Weidmann warns of currency war risk

A man watches the foreign currencies exchange rate on the placard of a bureau de change in Rio de Janeiro, Brazil.

Story highlights

  • Germany's Bundesbank pres. warns of erosion to global central bank independence
  • Jens Weidman says loss of autonomy could lead countries to devalue currencies
  • Weidman: 'Already possible to observe alarming infringements in Hungary, Japan'

The erosion of central bank independence around the world threatens to unleash a round of competitive exchange rate devaluations, which leading economies have so far avoided during the financial crisis, the president of Germany's Bundesbank warned on Monday.

Jens Weidmann, whose institution's own fierce independence from political influence was the model for the European Central Bank when it was founded, said Stephen King, the chief economist at HSBC, was "perhaps right" in forecasting an end to the era of central bank independence.

"It is already possible to observe alarming infringements, for example in Hungary or in Japan, where the new government is massively involving itself in the affairs of the central bank, is emphatically demanding an even more aggressive monetary policy and is threatening an end to central bank autonomy," Mr Weidmann said in a speech in Frankfurt.

"Whether intended or not, one consequence could be the increased politicisation of the exchange rate," he said, according to a text of his speech provided by the Bundesbank. "Until now the international monetary system got through the crisis without competitive devaluations and I hope very much it stays that way."

Both the Bundesbank and later the ECB were founded on mandates that gave them wide powers and freedom from political interference in return for focusing solely on keeping inflation in check. Some observers argue that the ECB now faces a challenge if other central banks ditch their own inflation targets and act to lower exchange rates against the euro, making exports from the embattled eurozone economies less competitive.

Asked about the trend for central banks to look less at inflation-targeting and more at policy areas that affect exchange rates, Mario Draghi, president of the European Central Bank, said earlier this month that the exchange rate was very important "as far as growth and stability" were concerned but was not a policy target for the ECB.

He also noted that the Group of 20 leading industrial nations had pledged not to undertake competitive currency devaluations as such action undermines economic and financial stability.

Mr Weidmann said the period in the 1980s and 1990s during which central banks around the world had been made independent had heralded a period of "great moderation" during which inflation fell.
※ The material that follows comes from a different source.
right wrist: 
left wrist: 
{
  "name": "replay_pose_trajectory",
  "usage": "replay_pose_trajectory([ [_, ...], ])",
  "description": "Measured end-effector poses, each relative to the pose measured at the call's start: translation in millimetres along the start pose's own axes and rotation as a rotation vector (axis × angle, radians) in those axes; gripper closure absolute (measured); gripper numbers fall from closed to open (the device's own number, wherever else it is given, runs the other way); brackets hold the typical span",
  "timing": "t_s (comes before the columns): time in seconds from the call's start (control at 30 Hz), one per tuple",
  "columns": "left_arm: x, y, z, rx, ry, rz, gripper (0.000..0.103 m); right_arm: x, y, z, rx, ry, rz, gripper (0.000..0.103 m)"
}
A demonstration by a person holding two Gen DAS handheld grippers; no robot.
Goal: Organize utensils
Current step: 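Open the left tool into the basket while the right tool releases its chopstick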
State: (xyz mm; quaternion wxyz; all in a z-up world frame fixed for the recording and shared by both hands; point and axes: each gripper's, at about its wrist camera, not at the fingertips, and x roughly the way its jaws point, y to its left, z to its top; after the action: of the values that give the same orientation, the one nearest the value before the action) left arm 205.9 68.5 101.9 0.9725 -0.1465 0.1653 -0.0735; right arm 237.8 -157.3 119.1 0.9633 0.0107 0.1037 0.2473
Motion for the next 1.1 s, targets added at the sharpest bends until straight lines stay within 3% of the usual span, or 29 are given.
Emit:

But the outbreak of the financial crisis and the growing energy and raw materials demand from fast-growing economies had put rising prices back on the agenda and complicated the job of a central bank.

This had led to demands on central banks to support the financial system, stimulate the economy and lower government refinancing costs "or even secure the solvency of a state", he said. "Overloading central banks with tasks and expectations is however certainly not the correct path towards sustainably overcoming the crisis."

The Bundesbank chief, whose concerns about straying from orthodox monetary policy prompted him to vote against and campaign openly against Mr Draghi's unlimited bond-buying plan last year, concluded by quoting approvingly from an interview Mr Draghi gave to the Financial Times in December. Central banks could best defend their independence by narrowly interpreting their mandate, he said.